Integrantes do Pussy Riot participam de evento da Anistia em NY

quinta-feira, 6 de fevereiro de 2014 10:53 BRST
 

Por Edith Honan

NOVA YORK, 6 Fev (Reuters) - Duas integrantes da banda punk russa Pussy Riot subiram na quarta-feira a um palco de Nova York para exigir a libertação de prisioneiros de oposição em seu país, num momento em que a Rússia realiza os últimos preparativos para a Olimpíada de Inverno de Sochi.

O presidente Vladimir Putin coloca sua reputação em jogo no evento, mas sofre nos últimos meses pressão de ativistas de direitos humanos por causa de perseguições a dissidentes políticos e da aprovação de uma lei, em 2013, que proíbe a apologia da homossexualidade para menores.

"Exigimos uma Rússia que seja livre, e uma Rússia sem Putin", disse Nadezhda Tolokonnikova, integrante da banda, depois de ser apresentada pela cantora Madonna no evento intitulado "Trazendo os Direitos Humanos para Casa".

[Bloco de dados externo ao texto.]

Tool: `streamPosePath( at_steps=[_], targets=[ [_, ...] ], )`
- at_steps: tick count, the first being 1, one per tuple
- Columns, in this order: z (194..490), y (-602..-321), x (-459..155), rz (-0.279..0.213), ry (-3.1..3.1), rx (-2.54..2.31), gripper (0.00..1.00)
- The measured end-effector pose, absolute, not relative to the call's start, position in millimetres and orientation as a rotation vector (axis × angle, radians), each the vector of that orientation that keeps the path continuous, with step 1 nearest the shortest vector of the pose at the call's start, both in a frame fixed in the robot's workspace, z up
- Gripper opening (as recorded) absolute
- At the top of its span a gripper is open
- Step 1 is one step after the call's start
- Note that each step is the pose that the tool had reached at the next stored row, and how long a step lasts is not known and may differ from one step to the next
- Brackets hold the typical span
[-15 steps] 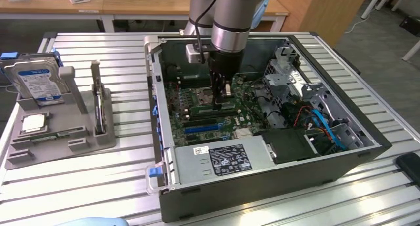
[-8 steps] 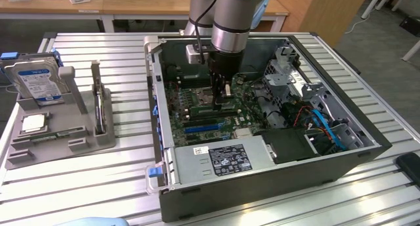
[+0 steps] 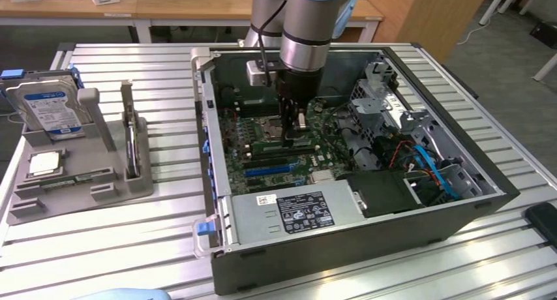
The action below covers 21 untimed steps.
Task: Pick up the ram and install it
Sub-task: 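Insert the ram into the slot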
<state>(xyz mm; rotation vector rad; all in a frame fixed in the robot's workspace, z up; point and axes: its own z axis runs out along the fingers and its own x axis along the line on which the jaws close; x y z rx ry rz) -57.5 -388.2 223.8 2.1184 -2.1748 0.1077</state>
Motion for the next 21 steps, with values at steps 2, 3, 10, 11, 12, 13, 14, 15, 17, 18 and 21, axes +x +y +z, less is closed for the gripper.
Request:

O caso do Pussy Riot, em particular, causou indignação global.

Em 2012, Tolokonnikova, hoje com 24 anos, e sua colega de banda Maria Alyokhina, de 25 anos, foram condenadas por vandalismo depois de realizarem um ato contra Putin dentro de uma catedral ortodoxa de Moscou.

Após passarem quase dois anos presas, foram anistiadas em dezembro por Putin.

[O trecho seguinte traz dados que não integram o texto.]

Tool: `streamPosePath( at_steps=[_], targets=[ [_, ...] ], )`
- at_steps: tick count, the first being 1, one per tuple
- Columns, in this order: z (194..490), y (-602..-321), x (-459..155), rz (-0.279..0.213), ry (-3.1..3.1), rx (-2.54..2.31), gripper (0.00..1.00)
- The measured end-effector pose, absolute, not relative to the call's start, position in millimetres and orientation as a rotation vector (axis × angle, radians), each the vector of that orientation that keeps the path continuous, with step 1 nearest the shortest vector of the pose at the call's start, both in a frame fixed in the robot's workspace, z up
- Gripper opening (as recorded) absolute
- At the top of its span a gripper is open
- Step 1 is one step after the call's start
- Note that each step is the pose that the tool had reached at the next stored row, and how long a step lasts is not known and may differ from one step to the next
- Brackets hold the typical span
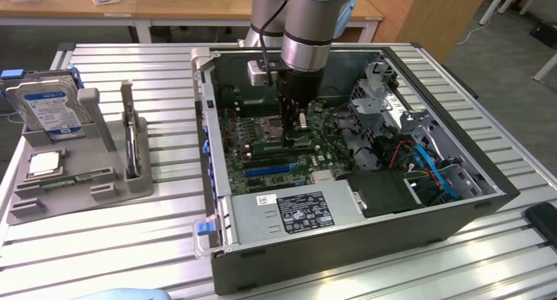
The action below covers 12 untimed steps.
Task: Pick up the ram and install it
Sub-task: 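Insert the ram into the slot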
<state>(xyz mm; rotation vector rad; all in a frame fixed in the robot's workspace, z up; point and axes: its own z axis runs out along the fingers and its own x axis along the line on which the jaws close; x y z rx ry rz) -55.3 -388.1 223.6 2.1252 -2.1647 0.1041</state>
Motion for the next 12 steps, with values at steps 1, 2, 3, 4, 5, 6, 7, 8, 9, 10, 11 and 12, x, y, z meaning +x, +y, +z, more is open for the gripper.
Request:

Antes de discursarem no show da Anistia, a dupla se reuniu com a embaixadora dos EUA na ONU, Samantha Power, para discutir as "perturbadoras" tendências na Rússia, o que motivou uma reação inflamada do representante diplomático de Moscou.

O evento marcou a retomada de uma série global de espetáculos que a Anistia, entidade ganhadora do Nobel da Paz, começou a promover há 25 anos, período em que contou com a presença de astros como U2, Bruce Springsteen, Sting e Lou Reed.

"Agora é hora de passar a tocha para outra geração de jovens artistas", disse Steven Hawkins, diretor executivo da Anistia.